Governo vai analisar posição dos EUA sobre quebra de patentes, mas defende terceira via

Governo vai analisar posição dos EUA sobre quebra de patentes, mas defende terceira via

Por Lisandra Paraguassu

BRASÍLIA (Reuters) – O governo brasileiro mantém, em princípio, a posição de apoio a uma terceira via em relação à quebra de patentes de vacinas contra a Covid-19, mesmo com a mudança de postura dos Estados Unidos, disse nesta quinta-feira o ministro das Relações Exteriores, Carlos Alberto França, ressaltando que o país ainda vai analisar a nova posição norte-americana de apoio à quebra.

Em apresentação na Comissão de Relações Exteriores do Senado, França afirmou que terá uma videoconferência com a representante comercial dos Estados Unidos (USTR, na sigla em inglês), Katherine Tai, na sexta-feira, quando deve discutir mais detalhes da mudança de posição dos EUA anunciada na véspera.

“Ainda estamos analisando a posição norte-americana. Entendemos que é uma proposta mais focada em uma negociação que levará tempo e não me parece claro ainda se esse processo vai lograr consenso e que países terão capacidade para produzir mais”, disse o ministro.

“Nossa impressão é que a maioria dos países continuará dependendo da cooperação das farmacêuticas, e eu penso que o Brasil não pode se afastar de investidores e produtores de vacina e nem afetar negociações que temos aqui como por exemplo com AstraZeneca e outros produtores.”

A discussão da quebra de patentes de vacinas contra a Covid-19 vêm ocorrendo desde o ano passado na Organização Mundial do Comércio (OMC) a partir de uma proposta apresentada pela Índia e pela África do Sul, e endossada por grande parte dos países em desenvolvimento, pela quebra ampla de patentes de vacinas e medicamentos contra a Covid-19 até que a maior parte da população global esteja vacinada.

Apesar de ter aplicado a quebra de patentes em medicamentos contra a Aids ainda na década de 1990, o governo brasileiro dessa vez foi contrário e se alinhou aos países ricos, encabeçados pelos Estados Unidos –na época comandados por Donald Trump– e foram contrários a qualquer tipo de compromisso nessa questão.

De lá para cá, o Brasil se alinhou a uma terceira proposta, desenvolvida por Canadá e Chile, baseado no acordo TRIPS, o tratado internacional de direitos de propriedade intelectual, que prevê exceções limitadas para o direito de patentes. Essa proposta está sendo chamada de terceira via.

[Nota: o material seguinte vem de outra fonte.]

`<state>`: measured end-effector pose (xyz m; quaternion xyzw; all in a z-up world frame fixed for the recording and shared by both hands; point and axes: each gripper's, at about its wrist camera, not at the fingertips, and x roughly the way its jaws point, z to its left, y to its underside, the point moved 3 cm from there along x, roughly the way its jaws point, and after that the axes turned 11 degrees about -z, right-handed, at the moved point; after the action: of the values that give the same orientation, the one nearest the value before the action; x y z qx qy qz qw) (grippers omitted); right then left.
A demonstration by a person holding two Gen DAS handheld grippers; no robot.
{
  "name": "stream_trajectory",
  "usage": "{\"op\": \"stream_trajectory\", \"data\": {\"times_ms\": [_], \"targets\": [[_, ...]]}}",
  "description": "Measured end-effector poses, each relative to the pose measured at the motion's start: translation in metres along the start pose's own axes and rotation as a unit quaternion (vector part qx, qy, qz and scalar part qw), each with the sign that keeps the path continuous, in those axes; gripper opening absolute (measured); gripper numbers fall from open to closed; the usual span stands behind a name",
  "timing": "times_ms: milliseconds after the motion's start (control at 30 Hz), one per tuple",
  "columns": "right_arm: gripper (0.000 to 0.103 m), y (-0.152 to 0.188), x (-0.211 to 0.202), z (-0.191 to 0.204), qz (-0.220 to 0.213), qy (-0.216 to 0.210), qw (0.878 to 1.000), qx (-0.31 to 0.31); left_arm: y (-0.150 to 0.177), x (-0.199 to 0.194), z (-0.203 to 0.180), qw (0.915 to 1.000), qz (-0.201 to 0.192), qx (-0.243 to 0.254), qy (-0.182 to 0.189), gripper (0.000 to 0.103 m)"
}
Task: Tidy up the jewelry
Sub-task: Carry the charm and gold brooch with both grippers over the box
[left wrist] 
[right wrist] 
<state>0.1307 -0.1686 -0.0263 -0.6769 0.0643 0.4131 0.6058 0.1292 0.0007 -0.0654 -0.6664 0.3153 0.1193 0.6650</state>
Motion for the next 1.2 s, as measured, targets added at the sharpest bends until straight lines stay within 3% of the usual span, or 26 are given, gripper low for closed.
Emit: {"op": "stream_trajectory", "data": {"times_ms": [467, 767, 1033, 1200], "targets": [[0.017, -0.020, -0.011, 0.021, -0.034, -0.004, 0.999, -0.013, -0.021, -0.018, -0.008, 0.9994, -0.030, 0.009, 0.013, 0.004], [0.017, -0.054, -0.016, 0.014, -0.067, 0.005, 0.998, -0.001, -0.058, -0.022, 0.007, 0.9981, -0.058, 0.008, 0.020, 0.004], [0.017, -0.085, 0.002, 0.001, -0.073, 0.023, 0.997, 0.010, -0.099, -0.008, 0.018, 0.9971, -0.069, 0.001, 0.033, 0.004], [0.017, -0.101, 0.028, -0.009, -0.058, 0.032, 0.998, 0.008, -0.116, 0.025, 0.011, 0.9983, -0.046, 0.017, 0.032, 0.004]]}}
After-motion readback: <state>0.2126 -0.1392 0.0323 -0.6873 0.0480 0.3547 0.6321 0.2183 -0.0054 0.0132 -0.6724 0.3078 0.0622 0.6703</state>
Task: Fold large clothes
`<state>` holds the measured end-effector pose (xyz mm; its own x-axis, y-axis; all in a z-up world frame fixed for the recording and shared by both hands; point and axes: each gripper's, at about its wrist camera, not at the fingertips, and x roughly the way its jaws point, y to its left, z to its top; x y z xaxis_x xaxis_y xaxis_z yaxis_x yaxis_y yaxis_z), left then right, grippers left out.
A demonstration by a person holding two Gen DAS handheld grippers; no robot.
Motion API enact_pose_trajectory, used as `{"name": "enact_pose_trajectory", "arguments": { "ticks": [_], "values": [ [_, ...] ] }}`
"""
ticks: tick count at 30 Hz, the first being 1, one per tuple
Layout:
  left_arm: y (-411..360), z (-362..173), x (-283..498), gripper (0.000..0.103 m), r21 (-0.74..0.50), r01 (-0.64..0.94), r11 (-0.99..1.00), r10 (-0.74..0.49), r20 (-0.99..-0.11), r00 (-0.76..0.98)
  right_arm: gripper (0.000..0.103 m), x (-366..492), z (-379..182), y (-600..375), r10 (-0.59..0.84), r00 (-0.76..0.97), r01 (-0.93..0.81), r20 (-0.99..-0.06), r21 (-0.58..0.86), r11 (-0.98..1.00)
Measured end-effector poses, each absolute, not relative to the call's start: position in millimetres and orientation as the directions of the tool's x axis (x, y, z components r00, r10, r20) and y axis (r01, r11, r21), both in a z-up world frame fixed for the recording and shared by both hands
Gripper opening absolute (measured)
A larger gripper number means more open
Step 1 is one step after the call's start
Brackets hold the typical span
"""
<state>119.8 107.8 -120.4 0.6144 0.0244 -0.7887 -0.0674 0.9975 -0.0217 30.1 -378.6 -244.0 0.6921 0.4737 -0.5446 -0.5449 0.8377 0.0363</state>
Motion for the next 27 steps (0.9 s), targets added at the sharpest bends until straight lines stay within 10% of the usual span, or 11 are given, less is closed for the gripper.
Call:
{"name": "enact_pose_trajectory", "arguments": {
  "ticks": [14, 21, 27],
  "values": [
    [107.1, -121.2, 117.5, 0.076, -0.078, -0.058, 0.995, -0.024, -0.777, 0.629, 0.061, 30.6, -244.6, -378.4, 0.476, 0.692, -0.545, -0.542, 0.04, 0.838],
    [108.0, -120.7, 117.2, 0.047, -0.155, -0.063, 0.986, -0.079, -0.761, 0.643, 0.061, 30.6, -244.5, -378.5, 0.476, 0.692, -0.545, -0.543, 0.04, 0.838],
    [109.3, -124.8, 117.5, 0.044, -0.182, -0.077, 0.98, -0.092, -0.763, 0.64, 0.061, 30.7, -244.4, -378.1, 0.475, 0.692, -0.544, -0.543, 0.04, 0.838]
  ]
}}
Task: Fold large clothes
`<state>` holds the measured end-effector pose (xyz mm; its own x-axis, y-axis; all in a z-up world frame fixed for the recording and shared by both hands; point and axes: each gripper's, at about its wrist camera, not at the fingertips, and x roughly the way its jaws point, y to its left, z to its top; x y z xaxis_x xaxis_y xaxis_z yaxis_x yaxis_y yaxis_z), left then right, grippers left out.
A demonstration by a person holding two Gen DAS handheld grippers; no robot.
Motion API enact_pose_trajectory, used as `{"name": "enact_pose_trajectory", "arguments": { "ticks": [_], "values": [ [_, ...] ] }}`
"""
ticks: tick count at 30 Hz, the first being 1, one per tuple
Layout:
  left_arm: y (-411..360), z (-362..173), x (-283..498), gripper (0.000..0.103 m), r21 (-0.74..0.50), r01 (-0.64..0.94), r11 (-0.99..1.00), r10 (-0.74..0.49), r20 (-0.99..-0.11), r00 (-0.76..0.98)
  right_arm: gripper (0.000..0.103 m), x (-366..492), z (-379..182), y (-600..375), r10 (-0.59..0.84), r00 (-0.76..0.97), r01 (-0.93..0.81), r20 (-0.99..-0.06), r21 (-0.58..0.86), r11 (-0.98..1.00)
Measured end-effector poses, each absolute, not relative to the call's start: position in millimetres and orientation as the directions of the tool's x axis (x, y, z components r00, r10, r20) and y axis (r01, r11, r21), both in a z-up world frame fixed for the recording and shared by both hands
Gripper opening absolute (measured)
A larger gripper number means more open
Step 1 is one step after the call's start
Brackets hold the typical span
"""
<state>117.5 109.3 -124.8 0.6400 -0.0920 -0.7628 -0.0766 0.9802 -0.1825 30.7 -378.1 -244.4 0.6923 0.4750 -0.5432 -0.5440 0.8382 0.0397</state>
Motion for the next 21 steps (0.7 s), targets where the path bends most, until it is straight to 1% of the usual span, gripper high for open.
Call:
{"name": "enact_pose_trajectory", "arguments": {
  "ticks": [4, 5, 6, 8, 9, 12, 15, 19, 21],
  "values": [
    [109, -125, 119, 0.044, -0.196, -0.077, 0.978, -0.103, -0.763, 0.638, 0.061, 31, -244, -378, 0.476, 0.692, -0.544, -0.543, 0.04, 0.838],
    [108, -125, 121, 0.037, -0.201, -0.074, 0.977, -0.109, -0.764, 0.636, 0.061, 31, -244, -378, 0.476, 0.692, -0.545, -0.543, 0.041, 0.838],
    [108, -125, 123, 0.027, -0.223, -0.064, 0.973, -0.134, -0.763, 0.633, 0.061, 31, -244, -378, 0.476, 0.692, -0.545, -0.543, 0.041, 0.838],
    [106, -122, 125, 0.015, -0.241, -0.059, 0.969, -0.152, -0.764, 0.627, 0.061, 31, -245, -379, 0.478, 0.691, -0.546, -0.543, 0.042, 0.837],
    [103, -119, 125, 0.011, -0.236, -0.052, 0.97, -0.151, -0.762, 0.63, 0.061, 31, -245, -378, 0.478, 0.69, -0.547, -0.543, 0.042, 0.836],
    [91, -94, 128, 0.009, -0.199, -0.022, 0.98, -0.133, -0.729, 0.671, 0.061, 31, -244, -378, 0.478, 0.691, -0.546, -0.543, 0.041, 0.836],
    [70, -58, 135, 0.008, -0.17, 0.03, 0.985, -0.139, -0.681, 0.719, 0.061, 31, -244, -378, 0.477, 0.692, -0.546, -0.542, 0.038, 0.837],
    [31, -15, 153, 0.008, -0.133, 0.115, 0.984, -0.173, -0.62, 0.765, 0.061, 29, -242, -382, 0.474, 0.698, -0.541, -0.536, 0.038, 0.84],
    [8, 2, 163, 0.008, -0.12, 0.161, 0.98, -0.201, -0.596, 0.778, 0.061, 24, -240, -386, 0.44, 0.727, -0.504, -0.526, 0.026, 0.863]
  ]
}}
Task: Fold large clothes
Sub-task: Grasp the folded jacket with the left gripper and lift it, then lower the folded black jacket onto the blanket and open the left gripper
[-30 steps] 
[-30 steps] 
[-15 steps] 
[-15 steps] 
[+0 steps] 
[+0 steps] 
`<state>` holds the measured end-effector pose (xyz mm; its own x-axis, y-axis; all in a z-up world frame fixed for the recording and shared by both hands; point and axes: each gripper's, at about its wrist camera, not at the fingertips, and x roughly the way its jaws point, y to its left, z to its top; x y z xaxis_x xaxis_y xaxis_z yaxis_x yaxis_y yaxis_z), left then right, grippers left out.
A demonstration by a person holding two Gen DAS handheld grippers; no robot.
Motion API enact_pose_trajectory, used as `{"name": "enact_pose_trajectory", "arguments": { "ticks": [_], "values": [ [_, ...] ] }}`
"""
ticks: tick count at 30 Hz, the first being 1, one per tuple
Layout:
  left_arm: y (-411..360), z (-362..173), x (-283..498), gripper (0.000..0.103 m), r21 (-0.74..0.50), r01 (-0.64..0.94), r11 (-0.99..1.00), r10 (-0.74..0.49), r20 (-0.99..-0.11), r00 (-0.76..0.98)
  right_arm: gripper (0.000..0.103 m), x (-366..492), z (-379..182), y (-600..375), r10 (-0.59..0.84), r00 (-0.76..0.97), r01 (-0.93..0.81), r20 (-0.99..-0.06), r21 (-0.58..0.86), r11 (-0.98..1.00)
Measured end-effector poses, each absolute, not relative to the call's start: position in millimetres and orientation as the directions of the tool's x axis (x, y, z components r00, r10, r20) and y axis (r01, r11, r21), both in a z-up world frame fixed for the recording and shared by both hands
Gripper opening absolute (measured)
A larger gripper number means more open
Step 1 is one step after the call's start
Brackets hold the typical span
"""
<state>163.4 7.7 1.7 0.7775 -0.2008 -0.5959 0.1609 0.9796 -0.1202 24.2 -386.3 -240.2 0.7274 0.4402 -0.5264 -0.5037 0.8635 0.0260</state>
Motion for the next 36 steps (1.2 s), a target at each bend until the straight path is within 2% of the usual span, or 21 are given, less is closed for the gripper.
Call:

O acordo prevê, entre outros pontos, o levantamento dos direitos de patentes em casos excepcionais desde que não prejudique de maneira “não razoável” o detentor da patente e para uso do produto apenas de forma não comercial, com alcance e duração restrita.

No entanto, com a mudança de posição dos EUA, que passou a defender a quebra das patentes dos imunizantes, outros países desenvolvidos também passaram a aceitar essa possibilidade. França e Espanha já se declararam favoráveis, enquanto a União Europeia como um todo informou que aceita discutir.

No entanto, o governo brasileiro ainda mantém sua defesa da terceira via.

França argumentou que os maiores gargalos hoje para a vacinação seriam a capacidade internacional de produção e a falta de suprimentos, e que a quebra de patentes não resolveria isso.

“A quebra de patentes em um primeiro momento só favoreceria os países detentores de tecnologia, que poderiam imediatamente agir no sentido de suspender a patente”, disse o chanceler, ressaltando que países mais pobres não teriam condições de produzir, o que não resolveria o problema.

O governo brasileiro vem trabalhando com a OMC para tentar viabilizar essa terceira via e tentar ampliar a quantidade de locais no mundo onde as vacinas pudessem ser produzidas.

Ao mesmo tempo, o Congresso analisa projeto para quebra a patente das vacinas no Brasil, apesar da posição contrária do governo, que teme o impacto disso nas vendas de vacinas já acertadas com grandes farmacêuticas.